Segmented conjugated polymers, wherein the conjugation is randomly truncated by varying lengths of non-conjugated segments, form an interesting class of polymers as they not only represent systems of varying stiffness, but also ones where the backbone can be construed as being made up of chromophores of varying excitation energies. The latter feature, especially when the chromophores are fluorescent, like in MEHPPV, makes these systems particularly interesting from the photophysics point of view. SegmentedMEHPPV-x samples, where x represents the mole fraction of conjugated segments, were prepared by a novel approach that utilizes a suitable precursor wherein selective elimination of one of the two eliminatable groups is affected; the uneliminated units serve as conjugation truncations. Control of the composition x of the precursor therefore permits one to prepare segmented MEHPPV-x samples with varying levels of conjugation (elimination). Using fluorescence spectroscopy, we have seen that even in single isolated polymer chains, energy migration from the shorter (higher energy) chromophores to longer (lower energy) ones occurs - the extent of which depends on the level of conjugation.

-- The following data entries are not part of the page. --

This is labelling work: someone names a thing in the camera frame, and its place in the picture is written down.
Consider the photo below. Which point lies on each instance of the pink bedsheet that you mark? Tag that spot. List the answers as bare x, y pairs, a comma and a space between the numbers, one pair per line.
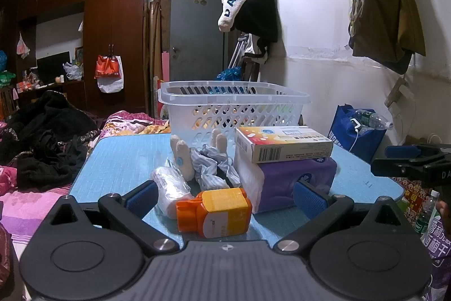
21, 213

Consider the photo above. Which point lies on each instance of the olive hanging tote bag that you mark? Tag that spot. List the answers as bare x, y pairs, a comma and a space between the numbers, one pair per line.
384, 22

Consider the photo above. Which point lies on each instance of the orange pill bottle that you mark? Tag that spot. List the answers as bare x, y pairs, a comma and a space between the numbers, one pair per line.
218, 205

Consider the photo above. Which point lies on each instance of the clear water bottle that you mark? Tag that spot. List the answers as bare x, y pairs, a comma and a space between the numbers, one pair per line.
373, 119

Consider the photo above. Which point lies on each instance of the blue plastic bag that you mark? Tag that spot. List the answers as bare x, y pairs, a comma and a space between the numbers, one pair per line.
229, 74

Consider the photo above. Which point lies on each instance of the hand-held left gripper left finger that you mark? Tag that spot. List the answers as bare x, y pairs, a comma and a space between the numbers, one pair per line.
141, 199

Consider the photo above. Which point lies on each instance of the plastic-wrapped white roll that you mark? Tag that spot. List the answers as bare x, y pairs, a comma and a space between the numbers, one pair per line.
171, 185

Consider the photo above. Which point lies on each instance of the white orange medicine box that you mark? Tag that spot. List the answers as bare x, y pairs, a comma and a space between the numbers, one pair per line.
282, 146

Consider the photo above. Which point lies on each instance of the orange white plastic bag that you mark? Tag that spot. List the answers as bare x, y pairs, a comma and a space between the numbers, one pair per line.
107, 70

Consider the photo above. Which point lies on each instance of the floral blanket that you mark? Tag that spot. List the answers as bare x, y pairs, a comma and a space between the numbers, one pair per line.
134, 124

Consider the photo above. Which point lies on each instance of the brown wooden wardrobe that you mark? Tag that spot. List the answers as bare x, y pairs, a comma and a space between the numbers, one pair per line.
112, 22

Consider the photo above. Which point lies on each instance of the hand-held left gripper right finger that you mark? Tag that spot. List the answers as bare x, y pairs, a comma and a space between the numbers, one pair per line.
310, 202

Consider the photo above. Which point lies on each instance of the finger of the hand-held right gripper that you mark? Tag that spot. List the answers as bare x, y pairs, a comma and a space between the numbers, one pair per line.
401, 151
398, 169

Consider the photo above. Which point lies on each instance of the black hanging garment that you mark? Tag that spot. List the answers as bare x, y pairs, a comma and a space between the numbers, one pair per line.
257, 19

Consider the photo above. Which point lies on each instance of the pink white hanging bag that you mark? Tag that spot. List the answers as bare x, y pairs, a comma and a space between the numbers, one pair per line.
23, 46

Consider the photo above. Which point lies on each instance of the purple tissue pack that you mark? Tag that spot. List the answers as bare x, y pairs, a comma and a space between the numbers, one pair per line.
282, 179

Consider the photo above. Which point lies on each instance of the pink board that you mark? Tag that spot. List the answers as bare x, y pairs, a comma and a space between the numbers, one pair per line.
165, 70

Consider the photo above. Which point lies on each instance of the black monitor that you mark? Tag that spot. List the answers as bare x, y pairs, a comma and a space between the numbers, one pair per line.
53, 66

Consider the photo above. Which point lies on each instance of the green plastic bag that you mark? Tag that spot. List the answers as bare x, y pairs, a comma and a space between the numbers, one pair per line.
6, 79

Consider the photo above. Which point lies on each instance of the plush doll striped clothes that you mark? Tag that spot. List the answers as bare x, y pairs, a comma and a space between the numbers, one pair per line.
211, 167

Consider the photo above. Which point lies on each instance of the white plastic basket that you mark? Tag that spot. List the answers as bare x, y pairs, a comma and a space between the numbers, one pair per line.
211, 93

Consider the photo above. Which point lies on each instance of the green plastic bottle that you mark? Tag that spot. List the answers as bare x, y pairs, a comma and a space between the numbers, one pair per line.
426, 213

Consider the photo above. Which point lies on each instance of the pile of dark clothes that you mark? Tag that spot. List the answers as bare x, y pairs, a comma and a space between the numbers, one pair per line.
45, 131

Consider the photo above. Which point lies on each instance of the grey door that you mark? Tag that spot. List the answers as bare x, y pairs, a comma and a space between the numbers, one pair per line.
197, 40

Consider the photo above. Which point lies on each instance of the purple printed bag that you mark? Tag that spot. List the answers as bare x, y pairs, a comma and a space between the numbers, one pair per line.
438, 248

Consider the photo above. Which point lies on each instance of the blue shopping bag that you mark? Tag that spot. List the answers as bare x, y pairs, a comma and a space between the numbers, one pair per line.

Further, by varying the solvent composition, it is seen that the extent of energy transfer and the formation of poorly emissive inter-chromophore excitons are greatly enhanced with increasing amounts of non-solvent. A typical S-shaped curve represents the variation of emission yields as a function of composition suggestive of a cooperative collapse of the polymer coil, reminiscent of conformational transitions seen in biological macromolecules.